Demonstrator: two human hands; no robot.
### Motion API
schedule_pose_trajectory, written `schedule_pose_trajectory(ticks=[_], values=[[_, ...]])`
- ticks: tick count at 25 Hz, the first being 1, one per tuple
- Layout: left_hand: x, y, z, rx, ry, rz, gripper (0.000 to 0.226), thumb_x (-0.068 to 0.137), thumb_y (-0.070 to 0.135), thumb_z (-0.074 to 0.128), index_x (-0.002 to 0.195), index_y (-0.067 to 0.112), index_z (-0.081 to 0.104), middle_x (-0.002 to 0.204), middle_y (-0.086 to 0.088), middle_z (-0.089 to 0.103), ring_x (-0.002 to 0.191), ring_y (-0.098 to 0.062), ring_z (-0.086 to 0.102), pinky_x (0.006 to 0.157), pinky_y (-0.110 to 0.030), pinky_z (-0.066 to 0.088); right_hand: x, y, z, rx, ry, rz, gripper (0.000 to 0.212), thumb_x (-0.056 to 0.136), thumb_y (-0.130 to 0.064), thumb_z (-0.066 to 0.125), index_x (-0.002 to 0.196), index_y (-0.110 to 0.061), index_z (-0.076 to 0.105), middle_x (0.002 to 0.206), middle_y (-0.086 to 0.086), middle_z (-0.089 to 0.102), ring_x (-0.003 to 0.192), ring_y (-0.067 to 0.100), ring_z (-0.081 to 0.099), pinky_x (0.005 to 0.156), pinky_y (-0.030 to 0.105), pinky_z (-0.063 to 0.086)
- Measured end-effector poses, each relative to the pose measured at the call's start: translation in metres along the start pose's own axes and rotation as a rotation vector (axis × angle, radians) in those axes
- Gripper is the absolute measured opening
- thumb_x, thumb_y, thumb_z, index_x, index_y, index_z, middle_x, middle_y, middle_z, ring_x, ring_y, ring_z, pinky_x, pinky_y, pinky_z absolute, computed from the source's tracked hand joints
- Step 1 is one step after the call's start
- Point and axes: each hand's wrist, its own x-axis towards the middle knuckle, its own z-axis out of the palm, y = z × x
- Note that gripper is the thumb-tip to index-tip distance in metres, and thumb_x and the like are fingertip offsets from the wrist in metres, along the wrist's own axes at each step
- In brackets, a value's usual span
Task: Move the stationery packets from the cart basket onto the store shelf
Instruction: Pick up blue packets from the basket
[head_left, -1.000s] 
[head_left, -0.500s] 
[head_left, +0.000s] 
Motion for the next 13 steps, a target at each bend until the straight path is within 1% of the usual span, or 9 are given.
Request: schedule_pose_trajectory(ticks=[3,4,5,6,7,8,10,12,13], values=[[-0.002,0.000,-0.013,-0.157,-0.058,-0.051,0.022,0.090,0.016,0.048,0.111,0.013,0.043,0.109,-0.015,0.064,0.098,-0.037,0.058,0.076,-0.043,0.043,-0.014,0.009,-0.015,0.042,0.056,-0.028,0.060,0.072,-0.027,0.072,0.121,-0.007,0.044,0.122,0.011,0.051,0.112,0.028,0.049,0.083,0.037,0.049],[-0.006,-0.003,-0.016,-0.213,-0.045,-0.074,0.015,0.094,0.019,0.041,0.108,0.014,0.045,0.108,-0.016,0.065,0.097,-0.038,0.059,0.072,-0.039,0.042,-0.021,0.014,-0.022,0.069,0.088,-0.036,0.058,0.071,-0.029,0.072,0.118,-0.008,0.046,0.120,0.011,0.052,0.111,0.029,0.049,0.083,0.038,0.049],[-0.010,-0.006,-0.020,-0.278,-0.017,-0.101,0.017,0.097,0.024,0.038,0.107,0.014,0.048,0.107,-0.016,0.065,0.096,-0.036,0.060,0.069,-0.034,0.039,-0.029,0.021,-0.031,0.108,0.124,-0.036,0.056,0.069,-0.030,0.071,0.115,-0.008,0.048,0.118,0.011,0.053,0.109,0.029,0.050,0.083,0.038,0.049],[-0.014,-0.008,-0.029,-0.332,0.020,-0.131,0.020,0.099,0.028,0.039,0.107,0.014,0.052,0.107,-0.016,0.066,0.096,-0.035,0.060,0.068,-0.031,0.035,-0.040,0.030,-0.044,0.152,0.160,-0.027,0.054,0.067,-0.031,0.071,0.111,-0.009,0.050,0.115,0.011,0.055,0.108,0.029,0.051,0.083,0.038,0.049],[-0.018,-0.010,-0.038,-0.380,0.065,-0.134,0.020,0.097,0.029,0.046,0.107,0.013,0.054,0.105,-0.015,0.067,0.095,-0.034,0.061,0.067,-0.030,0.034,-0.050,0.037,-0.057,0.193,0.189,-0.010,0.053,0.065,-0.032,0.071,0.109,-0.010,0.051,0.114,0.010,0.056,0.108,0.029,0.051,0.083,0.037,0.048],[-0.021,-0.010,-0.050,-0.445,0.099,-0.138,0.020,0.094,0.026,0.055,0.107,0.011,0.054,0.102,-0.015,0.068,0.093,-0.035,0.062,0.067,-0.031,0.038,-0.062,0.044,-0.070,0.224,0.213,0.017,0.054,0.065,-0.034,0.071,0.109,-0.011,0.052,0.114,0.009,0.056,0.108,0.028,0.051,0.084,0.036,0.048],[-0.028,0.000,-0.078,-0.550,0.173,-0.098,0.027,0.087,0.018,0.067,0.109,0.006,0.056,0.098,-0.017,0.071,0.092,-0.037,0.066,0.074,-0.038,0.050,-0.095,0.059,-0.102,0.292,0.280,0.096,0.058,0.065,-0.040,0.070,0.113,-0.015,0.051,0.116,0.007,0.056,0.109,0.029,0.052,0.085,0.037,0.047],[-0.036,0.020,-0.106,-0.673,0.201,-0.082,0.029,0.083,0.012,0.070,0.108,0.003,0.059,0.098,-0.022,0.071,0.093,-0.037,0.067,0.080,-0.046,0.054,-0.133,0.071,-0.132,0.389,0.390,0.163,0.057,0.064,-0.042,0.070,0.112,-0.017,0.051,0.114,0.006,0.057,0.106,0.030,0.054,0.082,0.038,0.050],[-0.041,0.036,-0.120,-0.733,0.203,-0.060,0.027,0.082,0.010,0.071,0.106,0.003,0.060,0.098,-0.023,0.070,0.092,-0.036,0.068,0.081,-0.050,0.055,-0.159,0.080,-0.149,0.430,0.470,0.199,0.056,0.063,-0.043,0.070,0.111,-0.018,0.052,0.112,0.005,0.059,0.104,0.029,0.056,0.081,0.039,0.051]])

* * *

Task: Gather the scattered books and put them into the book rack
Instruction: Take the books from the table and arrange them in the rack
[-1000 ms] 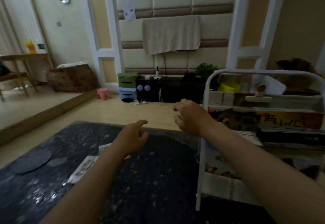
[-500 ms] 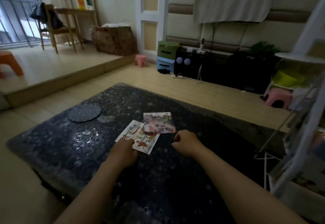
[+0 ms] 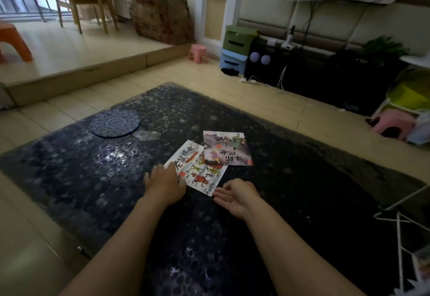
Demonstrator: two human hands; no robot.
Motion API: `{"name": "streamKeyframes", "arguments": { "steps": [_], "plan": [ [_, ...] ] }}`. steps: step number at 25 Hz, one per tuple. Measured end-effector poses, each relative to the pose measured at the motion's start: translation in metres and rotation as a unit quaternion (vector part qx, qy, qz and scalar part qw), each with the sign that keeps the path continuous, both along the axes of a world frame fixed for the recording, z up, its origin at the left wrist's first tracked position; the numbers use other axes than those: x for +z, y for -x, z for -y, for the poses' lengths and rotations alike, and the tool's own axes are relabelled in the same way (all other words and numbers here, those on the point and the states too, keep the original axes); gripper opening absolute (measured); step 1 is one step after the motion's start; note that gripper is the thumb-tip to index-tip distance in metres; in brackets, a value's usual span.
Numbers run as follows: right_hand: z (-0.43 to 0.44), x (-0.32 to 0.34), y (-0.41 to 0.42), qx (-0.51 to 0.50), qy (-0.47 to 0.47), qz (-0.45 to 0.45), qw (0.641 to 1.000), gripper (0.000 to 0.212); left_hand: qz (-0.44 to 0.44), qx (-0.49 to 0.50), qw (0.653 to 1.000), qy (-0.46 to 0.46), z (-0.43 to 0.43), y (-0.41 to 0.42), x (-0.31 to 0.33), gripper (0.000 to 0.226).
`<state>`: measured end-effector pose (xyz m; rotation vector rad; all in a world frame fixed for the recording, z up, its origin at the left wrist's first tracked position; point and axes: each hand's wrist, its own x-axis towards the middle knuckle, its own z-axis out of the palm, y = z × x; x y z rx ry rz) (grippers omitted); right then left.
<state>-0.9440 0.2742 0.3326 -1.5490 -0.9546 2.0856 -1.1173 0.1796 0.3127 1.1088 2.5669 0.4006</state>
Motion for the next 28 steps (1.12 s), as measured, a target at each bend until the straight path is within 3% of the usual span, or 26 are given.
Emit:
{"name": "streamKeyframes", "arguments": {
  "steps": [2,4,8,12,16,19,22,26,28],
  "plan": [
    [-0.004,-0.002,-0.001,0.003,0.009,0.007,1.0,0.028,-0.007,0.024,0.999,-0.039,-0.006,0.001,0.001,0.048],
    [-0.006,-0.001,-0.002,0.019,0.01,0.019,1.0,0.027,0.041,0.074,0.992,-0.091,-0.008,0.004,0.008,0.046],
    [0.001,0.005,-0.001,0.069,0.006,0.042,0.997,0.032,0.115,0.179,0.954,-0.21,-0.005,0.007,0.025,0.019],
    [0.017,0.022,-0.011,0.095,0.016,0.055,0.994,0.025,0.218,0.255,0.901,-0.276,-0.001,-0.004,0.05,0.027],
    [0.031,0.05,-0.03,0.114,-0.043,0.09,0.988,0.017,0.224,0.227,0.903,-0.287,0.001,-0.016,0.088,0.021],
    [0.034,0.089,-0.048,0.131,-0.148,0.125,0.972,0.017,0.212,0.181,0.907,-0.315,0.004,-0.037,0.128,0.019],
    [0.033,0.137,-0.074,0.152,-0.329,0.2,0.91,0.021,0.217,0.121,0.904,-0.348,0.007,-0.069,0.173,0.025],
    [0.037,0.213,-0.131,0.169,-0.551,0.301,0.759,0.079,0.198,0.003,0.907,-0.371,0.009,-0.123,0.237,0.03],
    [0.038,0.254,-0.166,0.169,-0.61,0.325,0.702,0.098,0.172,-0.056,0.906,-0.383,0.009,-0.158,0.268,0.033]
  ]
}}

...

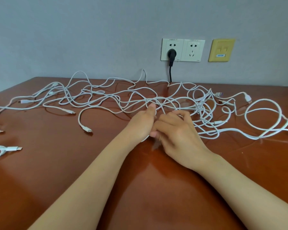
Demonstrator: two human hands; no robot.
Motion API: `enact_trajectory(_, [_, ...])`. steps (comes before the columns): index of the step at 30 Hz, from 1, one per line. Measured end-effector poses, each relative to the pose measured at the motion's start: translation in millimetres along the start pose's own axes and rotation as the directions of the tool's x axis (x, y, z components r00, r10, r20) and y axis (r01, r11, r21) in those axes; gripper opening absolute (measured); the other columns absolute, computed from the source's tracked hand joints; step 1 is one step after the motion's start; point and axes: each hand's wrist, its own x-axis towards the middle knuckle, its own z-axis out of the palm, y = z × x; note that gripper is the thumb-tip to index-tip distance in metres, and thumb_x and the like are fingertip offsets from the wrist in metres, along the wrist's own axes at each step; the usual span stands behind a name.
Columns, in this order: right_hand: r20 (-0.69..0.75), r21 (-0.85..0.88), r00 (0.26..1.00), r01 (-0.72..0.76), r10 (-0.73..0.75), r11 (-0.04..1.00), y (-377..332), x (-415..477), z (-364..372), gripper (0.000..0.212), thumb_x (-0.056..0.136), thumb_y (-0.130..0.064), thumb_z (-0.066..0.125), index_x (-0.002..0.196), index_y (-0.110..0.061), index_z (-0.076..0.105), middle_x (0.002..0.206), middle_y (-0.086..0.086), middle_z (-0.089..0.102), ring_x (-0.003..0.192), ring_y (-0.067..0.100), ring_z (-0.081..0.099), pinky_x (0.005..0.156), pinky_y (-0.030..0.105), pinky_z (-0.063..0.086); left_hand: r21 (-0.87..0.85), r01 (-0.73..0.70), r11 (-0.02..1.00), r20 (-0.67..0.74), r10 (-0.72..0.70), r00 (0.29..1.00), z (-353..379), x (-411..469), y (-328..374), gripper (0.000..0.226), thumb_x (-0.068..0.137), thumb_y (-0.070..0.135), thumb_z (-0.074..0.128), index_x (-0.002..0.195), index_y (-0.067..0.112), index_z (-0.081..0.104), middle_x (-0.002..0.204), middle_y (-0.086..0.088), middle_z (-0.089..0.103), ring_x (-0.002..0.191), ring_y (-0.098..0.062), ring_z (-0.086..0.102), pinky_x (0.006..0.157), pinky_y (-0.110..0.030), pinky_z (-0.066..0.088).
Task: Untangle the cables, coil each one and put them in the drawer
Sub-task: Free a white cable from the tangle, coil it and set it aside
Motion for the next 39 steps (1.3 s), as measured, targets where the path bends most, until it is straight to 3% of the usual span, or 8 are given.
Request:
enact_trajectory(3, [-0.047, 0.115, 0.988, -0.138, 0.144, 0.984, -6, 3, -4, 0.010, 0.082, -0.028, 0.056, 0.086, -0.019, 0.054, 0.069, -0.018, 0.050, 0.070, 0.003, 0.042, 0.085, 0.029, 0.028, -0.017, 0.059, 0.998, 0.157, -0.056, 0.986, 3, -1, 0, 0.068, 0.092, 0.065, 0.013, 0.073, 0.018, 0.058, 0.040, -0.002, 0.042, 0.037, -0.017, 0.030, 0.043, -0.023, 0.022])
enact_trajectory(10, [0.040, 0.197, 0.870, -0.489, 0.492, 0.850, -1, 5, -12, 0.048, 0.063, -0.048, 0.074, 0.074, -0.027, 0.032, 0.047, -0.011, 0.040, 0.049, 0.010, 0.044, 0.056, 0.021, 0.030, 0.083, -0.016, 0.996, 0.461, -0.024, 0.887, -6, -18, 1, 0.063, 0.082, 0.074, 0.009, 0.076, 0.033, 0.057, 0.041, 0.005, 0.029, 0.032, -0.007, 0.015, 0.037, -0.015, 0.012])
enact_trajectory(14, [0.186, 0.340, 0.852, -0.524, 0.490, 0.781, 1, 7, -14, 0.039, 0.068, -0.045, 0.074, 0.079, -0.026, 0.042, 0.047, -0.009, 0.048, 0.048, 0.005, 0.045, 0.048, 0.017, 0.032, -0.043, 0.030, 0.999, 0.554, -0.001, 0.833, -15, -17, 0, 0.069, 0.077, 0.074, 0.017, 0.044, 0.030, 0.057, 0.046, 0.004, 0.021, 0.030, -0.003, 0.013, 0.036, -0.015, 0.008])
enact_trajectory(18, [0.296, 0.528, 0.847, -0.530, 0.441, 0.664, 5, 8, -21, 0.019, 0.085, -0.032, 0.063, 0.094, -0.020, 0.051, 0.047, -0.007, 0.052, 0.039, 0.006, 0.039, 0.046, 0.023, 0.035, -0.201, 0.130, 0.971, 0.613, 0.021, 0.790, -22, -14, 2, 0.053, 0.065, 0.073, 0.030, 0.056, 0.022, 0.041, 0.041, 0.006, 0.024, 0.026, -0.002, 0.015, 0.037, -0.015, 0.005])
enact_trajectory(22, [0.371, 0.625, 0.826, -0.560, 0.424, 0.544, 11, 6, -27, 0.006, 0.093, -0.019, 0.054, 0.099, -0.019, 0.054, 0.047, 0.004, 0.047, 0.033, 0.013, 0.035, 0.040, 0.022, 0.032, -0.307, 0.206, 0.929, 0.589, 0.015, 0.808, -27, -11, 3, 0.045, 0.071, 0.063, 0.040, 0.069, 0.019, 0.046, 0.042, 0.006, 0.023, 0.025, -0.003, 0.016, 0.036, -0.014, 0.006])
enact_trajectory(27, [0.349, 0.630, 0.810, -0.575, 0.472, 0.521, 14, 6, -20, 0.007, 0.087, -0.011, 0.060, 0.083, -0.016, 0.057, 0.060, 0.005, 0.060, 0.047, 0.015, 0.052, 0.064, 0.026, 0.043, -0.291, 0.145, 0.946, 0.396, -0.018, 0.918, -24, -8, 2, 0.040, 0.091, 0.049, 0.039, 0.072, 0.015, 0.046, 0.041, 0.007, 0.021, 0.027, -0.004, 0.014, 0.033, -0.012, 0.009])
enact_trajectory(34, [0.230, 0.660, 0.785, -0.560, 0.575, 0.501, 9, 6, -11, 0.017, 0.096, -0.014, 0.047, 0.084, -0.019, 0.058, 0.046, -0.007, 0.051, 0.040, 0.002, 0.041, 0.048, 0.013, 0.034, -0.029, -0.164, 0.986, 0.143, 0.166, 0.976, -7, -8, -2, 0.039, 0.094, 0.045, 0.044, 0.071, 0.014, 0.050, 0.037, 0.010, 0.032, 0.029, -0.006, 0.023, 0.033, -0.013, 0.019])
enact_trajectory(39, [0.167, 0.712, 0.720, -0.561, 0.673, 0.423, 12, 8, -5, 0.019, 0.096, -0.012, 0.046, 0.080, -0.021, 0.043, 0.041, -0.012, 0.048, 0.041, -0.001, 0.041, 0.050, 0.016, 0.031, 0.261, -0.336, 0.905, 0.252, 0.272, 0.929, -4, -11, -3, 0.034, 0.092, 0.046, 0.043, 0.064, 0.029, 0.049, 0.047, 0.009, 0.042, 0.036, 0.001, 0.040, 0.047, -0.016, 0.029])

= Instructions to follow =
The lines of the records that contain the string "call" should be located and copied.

= Output for this task =
- Measured end-effector poses, each relative to the pose measured at the call's start: translation in metres along the start pose's own axes and rotation as a rotation vector (axis × angle, radians) in those axes
- Step 1 is one step after the call's start

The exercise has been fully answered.